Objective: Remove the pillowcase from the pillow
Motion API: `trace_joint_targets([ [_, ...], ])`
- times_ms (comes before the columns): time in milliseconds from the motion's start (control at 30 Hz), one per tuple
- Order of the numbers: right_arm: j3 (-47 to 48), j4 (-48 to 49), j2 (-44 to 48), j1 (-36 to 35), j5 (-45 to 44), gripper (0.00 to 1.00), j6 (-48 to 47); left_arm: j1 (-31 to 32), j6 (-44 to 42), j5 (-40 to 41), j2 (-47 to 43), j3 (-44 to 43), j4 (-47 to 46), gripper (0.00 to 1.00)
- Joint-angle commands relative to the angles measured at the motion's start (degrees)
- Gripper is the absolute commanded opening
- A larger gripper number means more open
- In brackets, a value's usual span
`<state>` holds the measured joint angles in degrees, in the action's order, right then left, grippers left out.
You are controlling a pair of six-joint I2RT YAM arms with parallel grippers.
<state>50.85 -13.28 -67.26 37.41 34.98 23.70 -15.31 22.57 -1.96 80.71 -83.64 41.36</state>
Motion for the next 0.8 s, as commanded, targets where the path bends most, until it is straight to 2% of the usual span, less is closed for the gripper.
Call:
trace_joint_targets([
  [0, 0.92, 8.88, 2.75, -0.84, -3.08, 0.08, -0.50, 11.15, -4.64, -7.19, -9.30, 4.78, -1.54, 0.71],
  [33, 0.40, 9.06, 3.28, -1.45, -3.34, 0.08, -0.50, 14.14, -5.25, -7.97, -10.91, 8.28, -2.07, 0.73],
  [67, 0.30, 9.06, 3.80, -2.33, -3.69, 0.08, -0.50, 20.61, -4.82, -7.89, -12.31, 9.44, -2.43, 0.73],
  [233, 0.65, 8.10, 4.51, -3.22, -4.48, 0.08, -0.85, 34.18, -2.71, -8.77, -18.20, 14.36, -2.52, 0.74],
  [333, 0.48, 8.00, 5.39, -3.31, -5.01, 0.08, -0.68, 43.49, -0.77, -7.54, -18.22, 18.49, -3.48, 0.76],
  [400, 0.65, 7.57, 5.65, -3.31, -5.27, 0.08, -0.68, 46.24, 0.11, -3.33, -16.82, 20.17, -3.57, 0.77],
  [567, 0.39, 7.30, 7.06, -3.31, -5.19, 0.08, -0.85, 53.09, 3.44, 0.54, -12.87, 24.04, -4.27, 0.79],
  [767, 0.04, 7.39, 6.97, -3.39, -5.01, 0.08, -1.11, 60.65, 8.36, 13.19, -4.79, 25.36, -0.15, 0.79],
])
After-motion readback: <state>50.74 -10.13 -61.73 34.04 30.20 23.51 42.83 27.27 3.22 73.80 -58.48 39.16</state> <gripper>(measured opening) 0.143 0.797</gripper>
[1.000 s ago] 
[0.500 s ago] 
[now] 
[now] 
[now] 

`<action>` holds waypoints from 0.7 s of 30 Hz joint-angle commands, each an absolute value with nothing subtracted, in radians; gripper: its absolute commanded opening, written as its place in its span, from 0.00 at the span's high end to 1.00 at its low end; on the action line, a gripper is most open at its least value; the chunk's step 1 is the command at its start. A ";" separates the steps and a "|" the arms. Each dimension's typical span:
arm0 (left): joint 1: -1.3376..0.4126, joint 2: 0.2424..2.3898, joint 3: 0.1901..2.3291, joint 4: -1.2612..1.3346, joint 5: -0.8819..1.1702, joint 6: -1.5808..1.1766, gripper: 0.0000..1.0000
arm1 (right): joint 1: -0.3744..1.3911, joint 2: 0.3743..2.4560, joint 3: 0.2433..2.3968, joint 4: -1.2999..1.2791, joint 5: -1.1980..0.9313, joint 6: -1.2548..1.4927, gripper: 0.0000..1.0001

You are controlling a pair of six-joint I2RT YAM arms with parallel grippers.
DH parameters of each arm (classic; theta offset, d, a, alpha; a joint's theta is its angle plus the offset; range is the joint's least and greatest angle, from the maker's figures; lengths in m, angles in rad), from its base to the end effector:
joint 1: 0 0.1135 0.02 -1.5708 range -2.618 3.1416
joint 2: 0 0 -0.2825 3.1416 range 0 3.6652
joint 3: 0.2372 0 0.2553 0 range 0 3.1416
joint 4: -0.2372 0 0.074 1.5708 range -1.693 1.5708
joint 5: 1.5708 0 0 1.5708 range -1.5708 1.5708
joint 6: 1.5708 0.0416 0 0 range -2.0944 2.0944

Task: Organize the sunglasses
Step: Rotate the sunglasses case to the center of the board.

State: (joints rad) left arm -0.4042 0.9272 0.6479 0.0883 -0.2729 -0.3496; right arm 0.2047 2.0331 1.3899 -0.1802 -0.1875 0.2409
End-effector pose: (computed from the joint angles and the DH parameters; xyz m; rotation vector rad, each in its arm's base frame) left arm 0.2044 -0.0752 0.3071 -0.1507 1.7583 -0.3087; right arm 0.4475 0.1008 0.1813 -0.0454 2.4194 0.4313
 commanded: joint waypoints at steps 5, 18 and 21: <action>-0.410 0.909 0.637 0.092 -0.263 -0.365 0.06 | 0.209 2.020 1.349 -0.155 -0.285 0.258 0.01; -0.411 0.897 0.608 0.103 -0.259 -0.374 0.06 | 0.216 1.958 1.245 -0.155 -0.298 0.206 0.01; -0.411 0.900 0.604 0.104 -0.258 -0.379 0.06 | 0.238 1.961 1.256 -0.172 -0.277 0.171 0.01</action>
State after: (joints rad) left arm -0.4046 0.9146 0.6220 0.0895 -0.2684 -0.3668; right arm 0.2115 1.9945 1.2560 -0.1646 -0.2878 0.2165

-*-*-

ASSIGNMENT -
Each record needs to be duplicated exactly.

FINAL ANSWER -
Objective: Remove the pillowcase from the pillow
Motion API: `trace_joint_targets([ [_, ...], ])`
- times_ms (comes before the columns): time in milliseconds from the motion's start (control at 30 Hz), one per tuple
- Order of the numbers: right_arm: j3 (-47 to 48), j4 (-48 to 49), j2 (-44 to 48), j1 (-36 to 35), j5 (-45 to 44), gripper (0.00 to 1.00), j6 (-48 to 47); left_arm: j1 (-31 to 32), j6 (-44 to 42), j5 (-40 to 41), j2 (-47 to 43), j3 (-44 to 43), j4 (-47 to 46), gripper (0.00 to 1.00)
- Joint-angle commands relative to the angles measured at the motion's start (degrees)
- Gripper is the absolute commanded opening
- A larger gripper number means more open
- In brackets, a value's usual span
`<state>` holds the measured joint angles in degrees, in the action's order, right then left, grippers left out.
You are controlling a pair of six-joint I2RT YAM arms with parallel grippers.
<state>50.85 -13.28 -67.26 37.41 34.98 23.70 -15.31 22.57 -1.96 80.71 -83.64 41.36</state>
Motion for the next 0.8 s, as commanded, targets where the path bends most, until it is straight to 2% of the usual span, less is closed for the gripper.
Call:
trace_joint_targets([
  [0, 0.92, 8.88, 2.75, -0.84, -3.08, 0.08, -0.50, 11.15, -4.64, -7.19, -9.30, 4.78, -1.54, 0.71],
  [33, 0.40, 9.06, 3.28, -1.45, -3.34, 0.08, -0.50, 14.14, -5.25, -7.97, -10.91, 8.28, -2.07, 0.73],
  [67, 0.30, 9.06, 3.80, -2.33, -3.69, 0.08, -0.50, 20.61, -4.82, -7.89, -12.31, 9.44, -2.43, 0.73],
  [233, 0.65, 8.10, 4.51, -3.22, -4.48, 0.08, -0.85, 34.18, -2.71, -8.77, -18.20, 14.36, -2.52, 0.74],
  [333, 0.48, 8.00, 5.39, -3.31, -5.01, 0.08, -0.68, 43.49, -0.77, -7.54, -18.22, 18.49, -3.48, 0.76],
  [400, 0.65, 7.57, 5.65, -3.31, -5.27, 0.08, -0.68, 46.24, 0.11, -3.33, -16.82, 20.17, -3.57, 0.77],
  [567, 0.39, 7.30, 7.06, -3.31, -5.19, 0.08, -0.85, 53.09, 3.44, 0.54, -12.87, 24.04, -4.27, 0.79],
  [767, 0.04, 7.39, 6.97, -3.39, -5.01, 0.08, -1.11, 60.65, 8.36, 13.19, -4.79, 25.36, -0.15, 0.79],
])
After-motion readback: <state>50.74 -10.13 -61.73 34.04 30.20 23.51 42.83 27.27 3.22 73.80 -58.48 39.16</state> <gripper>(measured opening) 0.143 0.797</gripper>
[1.000 s ago] 
[0.500 s ago] 
[now] 
[now] 
[now] 

`<action>` holds waypoints from 0.7 s of 30 Hz joint-angle commands, each an absolute value with nothing subtracted, in radians; gripper: its absolute commanded opening, written as its place in its span, from 0.00 at the span's high end to 1.00 at its low end; on the action line, a gripper is most open at its least value; the chunk's step 1 is the command at its start. A ";" separates the steps and a "|" the arms. Each dimension's typical span:
arm0 (left): joint 1: -1.3376..0.4126, joint 2: 0.2424..2.3898, joint 3: 0.1901..2.3291, joint 4: -1.2612..1.3346, joint 5: -0.8819..1.1702, joint 6: -1.5808..1.1766, gripper: 0.0000..1.0000
arm1 (right): joint 1: -0.3744..1.3911, joint 2: 0.3743..2.4560, joint 3: 0.2433..2.3968, joint 4: -1.2999..1.2791, joint 5: -1.1980..0.9313, joint 6: -1.2548..1.4927, gripper: 0.0000..1.0001

You are controlling a pair of six-joint I2RT YAM arms with parallel grippers.
DH parameters of each arm (classic; theta offset, d, a, alpha; a joint's theta is its angle plus the offset; range is the joint's least and greatest angle, from the maker's figures; lengths in m, angles in rad), from its base to the end effector:
joint 1: 0 0.1135 0.02 -1.5708 range -2.618 3.1416
joint 2: 0 0 -0.2825 3.1416 range 0 3.6652
joint 3: 0.2372 0 0.2553 0 range 0 3.1416
joint 4: -0.2372 0 0.074 1.5708 range -1.693 1.5708
joint 5: 1.5708 0 0 1.5708 range -1.5708 1.5708
joint 6: 1.5708 0.0416 0 0 range -2.0944 2.0944

Task: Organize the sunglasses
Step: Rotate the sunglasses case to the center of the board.

State: (joints rad) left arm -0.4042 0.9272 0.6479 0.0883 -0.2729 -0.3496; right arm 0.2047 2.0331 1.3899 -0.1802 -0.1875 0.2409
End-effector pose: (computed from the joint angles and the DH parameters; xyz m; rotation vector rad, each in its arm's base frame) left arm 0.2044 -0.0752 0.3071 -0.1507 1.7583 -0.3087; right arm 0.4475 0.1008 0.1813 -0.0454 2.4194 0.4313
 commanded: joint waypoints at steps 5, 18 and 21: <action>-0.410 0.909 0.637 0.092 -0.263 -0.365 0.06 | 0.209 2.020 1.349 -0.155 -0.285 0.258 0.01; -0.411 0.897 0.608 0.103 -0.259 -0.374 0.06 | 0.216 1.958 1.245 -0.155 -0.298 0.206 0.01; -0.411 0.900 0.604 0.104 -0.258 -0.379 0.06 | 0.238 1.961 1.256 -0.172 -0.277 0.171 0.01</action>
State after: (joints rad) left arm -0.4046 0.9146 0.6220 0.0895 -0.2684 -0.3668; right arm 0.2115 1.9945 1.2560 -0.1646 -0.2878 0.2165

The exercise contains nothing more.